If you ask me, traveling as much as possible equates to living your fullest life. Who doesn't want to see the world every chance they get? But as we've heard time and again, nothing in life is free and everything comes with a cost. Insert jet lag, something that practically everyone deals with at some point in their lives. Chances are you're very familiar with this term but just in case you need a refresher, here's the basis of jet lag: "Jet lag may occur any time we travel and cross two or more time zones," Golan Raz, head of global health division at Lycored, explains.
"The physical experience when jet lag occurs is the result of a disturbance in the body's internal clock or circadian rhythms, which regulates our sleep-wake cycle out of sync with the time zone in our new destination." Essentially, when you fly across the country, your body takes a little while to catch up and gets all confused on when it's time to rest.
Instead of immediately crashing from exhaustion and missing out on a fun day of travel when you get to your destination, there are ways to trick jet lag into being on your side. Thankfully, the ever-growing world of health and nutrition can save your day with supplements for jet lag that will magically make you feel like you slept for a day. "There are ways that may minimize the effect of traveling across multiple time zones," Raz confirms. "These include a specific nutrition regime, possible physical exercise, and the consumption of specific dietary supplements." Along with Raz, we reached out to the best experts on supplements to share the ingredients and vitamins they reach for when they feel jet lag creeping in.
Read on for the best supplements for jet lag, and be sure to pack these in your carry-on during your next flight.
"There are a few supplements that can be helpful, and top of the list is melatonin," explains Erin Stokes, ND, medical director of vitamin and supplement company MegaFood. "Melatonin is a hormone naturally secreted by the brain's pineal gland in response to the cycles of darkness and light. Taking melatonin 30 to 60 minutes before bedtime can help support your body's adjustment to the new time zone. Always consult your healthcare provider before taking melatonin or any other nutritional supplement."
To give you more insight, Raz expands on melatonin and what it does to our bodies when we travel: "Among other functions, melatonin seems to control the body's circadian rhythm. The circadian rhythm is the body's internal clock that plays a major role in managing both sleep and wake-up times. When we travel, melatonin production may be affected and the consumption of a low dosage. Studies show that as much as much as 0.5 milligrams per dosage is enough of melatonin supplementation to decrease the physical symptoms of jet lag."
Although 0.5 milligrams of melatonin will help you, Katerina Schneider, CEO and founder of Ritual, suggests more. "Take three milligrams right before local bedtime of destination. On international flights, that might be over water."
"Research shows that Pycnogenol supplementation has been shown to decrease deep-vein thrombosis and superficial-vein thrombosis," explains Raz. "These symptoms are known to be especially relevant during long hours of flying across multiple time zones."
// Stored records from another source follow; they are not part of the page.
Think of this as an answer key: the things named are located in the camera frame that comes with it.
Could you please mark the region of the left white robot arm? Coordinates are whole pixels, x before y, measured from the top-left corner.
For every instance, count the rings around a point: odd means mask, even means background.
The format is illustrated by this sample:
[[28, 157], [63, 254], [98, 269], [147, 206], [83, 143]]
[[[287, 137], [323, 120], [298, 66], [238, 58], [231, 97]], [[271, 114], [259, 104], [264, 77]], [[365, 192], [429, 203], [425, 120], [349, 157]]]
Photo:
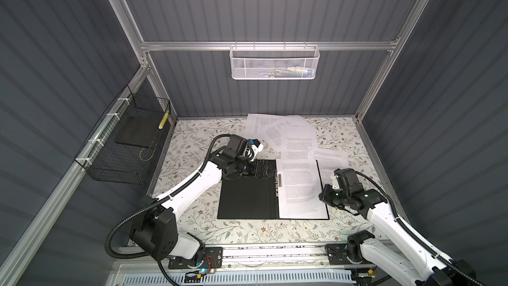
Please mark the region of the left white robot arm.
[[198, 266], [206, 244], [197, 236], [179, 230], [187, 209], [210, 188], [221, 184], [223, 194], [218, 217], [225, 219], [278, 219], [276, 161], [259, 160], [263, 145], [226, 134], [228, 143], [209, 146], [201, 166], [173, 189], [142, 200], [142, 209], [130, 218], [129, 238], [143, 250], [131, 258], [152, 257], [156, 262], [181, 258]]

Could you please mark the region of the grey folder with black inside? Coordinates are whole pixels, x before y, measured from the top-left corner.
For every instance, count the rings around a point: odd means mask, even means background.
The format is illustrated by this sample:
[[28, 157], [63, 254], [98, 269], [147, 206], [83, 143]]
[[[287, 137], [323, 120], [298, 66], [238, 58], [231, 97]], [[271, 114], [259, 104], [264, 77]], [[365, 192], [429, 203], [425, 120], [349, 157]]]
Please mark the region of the grey folder with black inside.
[[257, 179], [257, 161], [249, 176], [222, 180], [218, 219], [284, 220], [279, 218], [277, 176]]

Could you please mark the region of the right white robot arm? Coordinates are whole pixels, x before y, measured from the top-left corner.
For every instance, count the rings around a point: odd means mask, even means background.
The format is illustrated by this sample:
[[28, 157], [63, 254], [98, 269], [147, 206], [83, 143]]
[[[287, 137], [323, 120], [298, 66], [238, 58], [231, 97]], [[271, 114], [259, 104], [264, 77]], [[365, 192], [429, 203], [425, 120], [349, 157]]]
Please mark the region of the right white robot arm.
[[361, 216], [389, 237], [398, 248], [385, 246], [373, 233], [361, 230], [347, 238], [343, 249], [328, 244], [331, 263], [370, 262], [402, 285], [480, 285], [476, 272], [464, 260], [454, 260], [439, 250], [405, 221], [396, 211], [393, 199], [379, 186], [366, 190], [354, 169], [336, 169], [319, 195], [326, 205]]

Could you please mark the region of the printed sheet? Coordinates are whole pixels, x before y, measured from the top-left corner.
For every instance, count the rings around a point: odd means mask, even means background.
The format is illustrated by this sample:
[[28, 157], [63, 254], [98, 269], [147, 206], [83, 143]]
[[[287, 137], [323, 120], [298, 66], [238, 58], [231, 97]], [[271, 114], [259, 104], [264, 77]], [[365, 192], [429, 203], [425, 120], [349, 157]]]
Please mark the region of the printed sheet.
[[278, 120], [281, 120], [283, 116], [280, 115], [267, 115], [267, 114], [248, 114], [245, 121], [245, 129], [243, 131], [243, 137], [248, 139], [270, 139], [270, 134], [267, 125], [271, 125]]
[[328, 208], [319, 198], [323, 187], [316, 160], [276, 160], [279, 218], [329, 220]]
[[309, 155], [317, 161], [323, 185], [332, 184], [333, 172], [336, 169], [349, 168], [348, 155], [343, 150], [313, 148], [309, 151]]

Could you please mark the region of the printed sheet near left arm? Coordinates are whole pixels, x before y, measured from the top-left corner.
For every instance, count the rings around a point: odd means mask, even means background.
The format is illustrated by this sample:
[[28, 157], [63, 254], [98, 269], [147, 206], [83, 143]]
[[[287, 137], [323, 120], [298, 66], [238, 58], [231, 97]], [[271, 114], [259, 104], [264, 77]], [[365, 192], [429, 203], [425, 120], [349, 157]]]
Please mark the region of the printed sheet near left arm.
[[284, 160], [311, 159], [310, 152], [318, 147], [315, 127], [299, 116], [275, 120], [265, 125], [261, 133]]

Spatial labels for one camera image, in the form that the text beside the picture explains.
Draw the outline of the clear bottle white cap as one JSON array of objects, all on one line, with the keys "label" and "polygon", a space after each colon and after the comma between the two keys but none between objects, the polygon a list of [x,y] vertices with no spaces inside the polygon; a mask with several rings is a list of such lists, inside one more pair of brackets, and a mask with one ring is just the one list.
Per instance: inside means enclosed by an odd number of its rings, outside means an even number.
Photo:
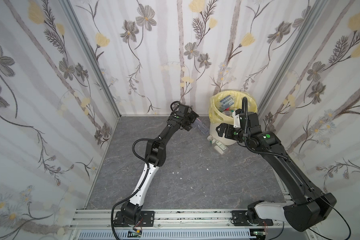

"Your vitamin D status is important for sleep," says Schneider. "Not enough vitamin D is associated with troubled sleep patterns and shorter sleep duration. Getting blood levels into a helpful range usually means taking 2000 IU of vitamin D3 daily." Try these vitamin D supplements ($5) for a daily dose.
"Being able to sleep at night is key for conquering jet lag," explains Stokes. "MegaFood's Dream Release helps promote a deep, restorative sleep with botanical ingredients such as valerian and California poppy."
"To support both healthy energy levels along with supporting healthy digestion, try MegaFood's B12 Energy Ginger Gummies," says Stokes.
"Nausea and indigestion are commonly experienced with jet lag," explains Stokes. "Pack ginger tea bags and brew yourself a cup of ginger tea when you arrive at your destination."
Schneider mentioned incorporating a good amount of vitamin D in your system for good sleep patterns. This Essential for Women vitamin has exactly that. "Folate used in Essential for Women crosses the blood-brain barrier, whereas folic acid, in just about all other vitamins, does not," explains Schneider. "And folate is associated with a positive mood. It's always helpful to reduce stress during travel. Reducing stress alone can help with sleep."